I retrieved some exif info from an image and got the following:
{ ...
37510: u'D2\nArbeitsamt\n\xc3\x84nderungsbescheid'
...}
I expected it to be
{ ...
37510: u'D2\nArbeitsamt\nÄnderungsbescheid'
... }
I need to convert the value to a str, but i couldn't manage it to work. I always get something like (using python27)
UnicodeEncodeError: 'ascii' codec can't encode characters in position 14-15: ordinal not in range(128)
Any ideas how I can handle this?
UPDATE:
I tried it with python3 and there is now error thrown, but the result is now
{ ...
37510: 'D2\nArbeitsamt\nÃ\x84nderungsbescheid',
... }
which is still not the expected.
It seems to be utf8 which was incorrectly decoded as latin1 and then placed in a unicode string. You can use .encode('iso8859-1') to reverse the incorrect decoding.

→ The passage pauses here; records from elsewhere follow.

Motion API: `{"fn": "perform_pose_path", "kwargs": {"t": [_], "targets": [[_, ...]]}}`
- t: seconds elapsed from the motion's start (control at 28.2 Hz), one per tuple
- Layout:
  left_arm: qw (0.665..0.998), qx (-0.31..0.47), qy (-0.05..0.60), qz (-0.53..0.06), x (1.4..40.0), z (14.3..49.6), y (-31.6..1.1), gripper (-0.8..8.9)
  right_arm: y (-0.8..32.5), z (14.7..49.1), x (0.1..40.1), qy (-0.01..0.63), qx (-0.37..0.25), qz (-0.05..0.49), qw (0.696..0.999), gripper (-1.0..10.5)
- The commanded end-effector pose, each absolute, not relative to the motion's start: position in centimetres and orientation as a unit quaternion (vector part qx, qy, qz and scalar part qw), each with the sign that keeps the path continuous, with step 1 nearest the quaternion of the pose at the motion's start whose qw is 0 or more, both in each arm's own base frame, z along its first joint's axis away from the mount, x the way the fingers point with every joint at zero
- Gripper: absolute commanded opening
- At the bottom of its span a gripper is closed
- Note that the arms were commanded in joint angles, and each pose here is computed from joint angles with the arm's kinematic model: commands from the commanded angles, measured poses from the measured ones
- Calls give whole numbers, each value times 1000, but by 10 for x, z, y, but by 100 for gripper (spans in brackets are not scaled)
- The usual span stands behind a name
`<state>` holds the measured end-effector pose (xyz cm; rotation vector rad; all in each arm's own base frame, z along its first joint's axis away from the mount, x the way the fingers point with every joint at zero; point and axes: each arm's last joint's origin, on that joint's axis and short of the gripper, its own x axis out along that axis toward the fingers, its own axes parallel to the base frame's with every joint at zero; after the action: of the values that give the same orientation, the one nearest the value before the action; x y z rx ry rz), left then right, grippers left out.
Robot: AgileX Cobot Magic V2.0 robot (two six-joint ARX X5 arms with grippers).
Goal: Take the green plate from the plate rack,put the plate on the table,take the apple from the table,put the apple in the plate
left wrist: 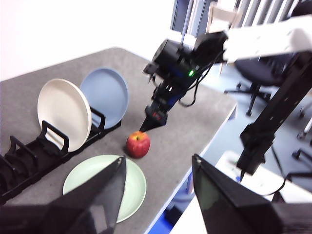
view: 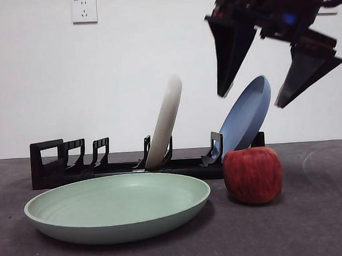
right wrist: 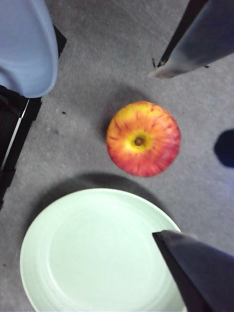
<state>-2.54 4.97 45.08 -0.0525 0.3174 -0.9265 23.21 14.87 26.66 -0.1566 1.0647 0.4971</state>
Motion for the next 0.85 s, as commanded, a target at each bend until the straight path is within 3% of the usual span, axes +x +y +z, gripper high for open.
{"fn": "perform_pose_path", "kwargs": {"t": [0.04,0.25,0.5,0.78,0.85], "targets": [[883,-48,146,-444,-32,444,62,229,151,257,235,515,-74,223,824,595],[889,-70,160,-423,-33,411,73,229,154,246,241,528,-82,213,818,594],[876,-62,235,-416,-15,361,54,229,161,229,250,547,-83,206,807,594],[867,-44,266,-418,-7,347,42,229,173,199,259,581,-97,201,783,592],[867,-44,266,-418,-7,347,42,229,175,194,259,587,-99,199,778,487]]}}
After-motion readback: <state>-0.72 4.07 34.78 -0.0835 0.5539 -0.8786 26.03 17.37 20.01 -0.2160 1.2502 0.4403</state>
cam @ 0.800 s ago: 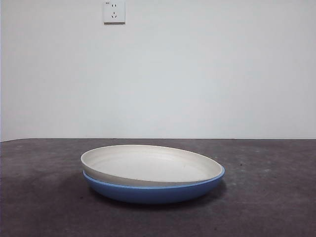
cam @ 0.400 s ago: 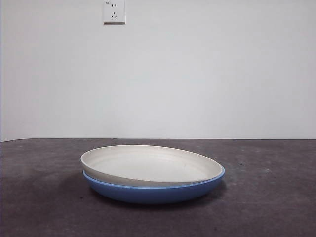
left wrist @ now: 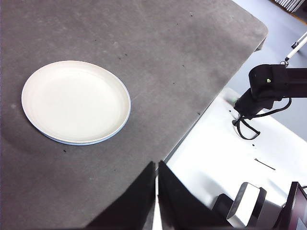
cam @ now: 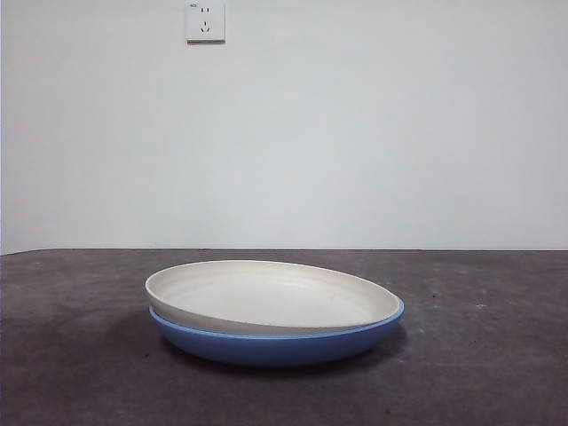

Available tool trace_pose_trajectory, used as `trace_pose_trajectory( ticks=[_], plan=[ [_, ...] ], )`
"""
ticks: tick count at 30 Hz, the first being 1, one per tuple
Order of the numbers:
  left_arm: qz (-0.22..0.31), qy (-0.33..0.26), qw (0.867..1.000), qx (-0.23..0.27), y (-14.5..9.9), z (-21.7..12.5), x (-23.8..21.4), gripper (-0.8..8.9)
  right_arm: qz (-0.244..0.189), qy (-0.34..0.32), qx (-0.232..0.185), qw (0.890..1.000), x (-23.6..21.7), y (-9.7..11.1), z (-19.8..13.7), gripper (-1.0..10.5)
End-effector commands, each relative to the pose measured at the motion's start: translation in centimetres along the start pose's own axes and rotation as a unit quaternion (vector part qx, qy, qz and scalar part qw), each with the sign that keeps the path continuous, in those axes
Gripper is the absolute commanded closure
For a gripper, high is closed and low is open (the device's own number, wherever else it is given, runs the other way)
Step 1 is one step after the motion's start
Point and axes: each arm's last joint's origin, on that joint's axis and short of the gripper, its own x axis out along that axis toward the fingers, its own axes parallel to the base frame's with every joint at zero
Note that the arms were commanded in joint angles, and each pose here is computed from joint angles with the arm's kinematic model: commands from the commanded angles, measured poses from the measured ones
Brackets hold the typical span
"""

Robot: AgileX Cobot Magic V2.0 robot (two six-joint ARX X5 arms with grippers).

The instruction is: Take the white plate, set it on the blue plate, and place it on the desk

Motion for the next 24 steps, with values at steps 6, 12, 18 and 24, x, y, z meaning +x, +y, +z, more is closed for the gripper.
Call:
trace_pose_trajectory(
  ticks=[6,12,18,24],
  plan=[
    [0.001,-0.017,1.000,0.003,-0.2,0.1,-0.4,8.04,-0.005,0.031,-0.003,1.000,-0.2,-0.1,-0.4,9.3],
    [0.051,-0.038,0.997,-0.040,0.6,-0.2,-0.7,8.04,-0.005,0.031,-0.003,1.000,-0.2,-0.1,-0.4,9.3],
    [0.119,-0.061,0.987,-0.084,2.2,-2.1,0.3,8.04,-0.004,0.031,-0.003,1.000,-0.2,-0.1,-0.4,9.3],
    [0.196,-0.182,0.963,-0.042,5.5,-5.5,3.7,8.04,-0.004,0.031,-0.003,1.000,-0.2,-0.1,-0.4,9.3]
  ],
)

>>> my_dictionary = {37510: u'D2\nArbeitsamt\n\xc3\x84nderungsbescheid'}
>>> print(my_dictionary[37510].encode('iso8859-1'))
D2
Arbeitsamt
Änderungsbescheid
You can print it out just fine now, but you might then also decode it as unicode, so it ends up with the correct type for further processing:
>>> type(my_dictionary[37510].encode('iso8859-1'))
<type 'str'>
>>> print(my_dictionary[37510].encode('iso8859-1').decode('utf8'))
D2
Arbeitsamt
Änderungsbescheid
>>> type(my_dictionary[37510].encode('iso8859-1').decode('utf8'))
<type 'unicode'>
Related
I'm creating my RSA Signature like this.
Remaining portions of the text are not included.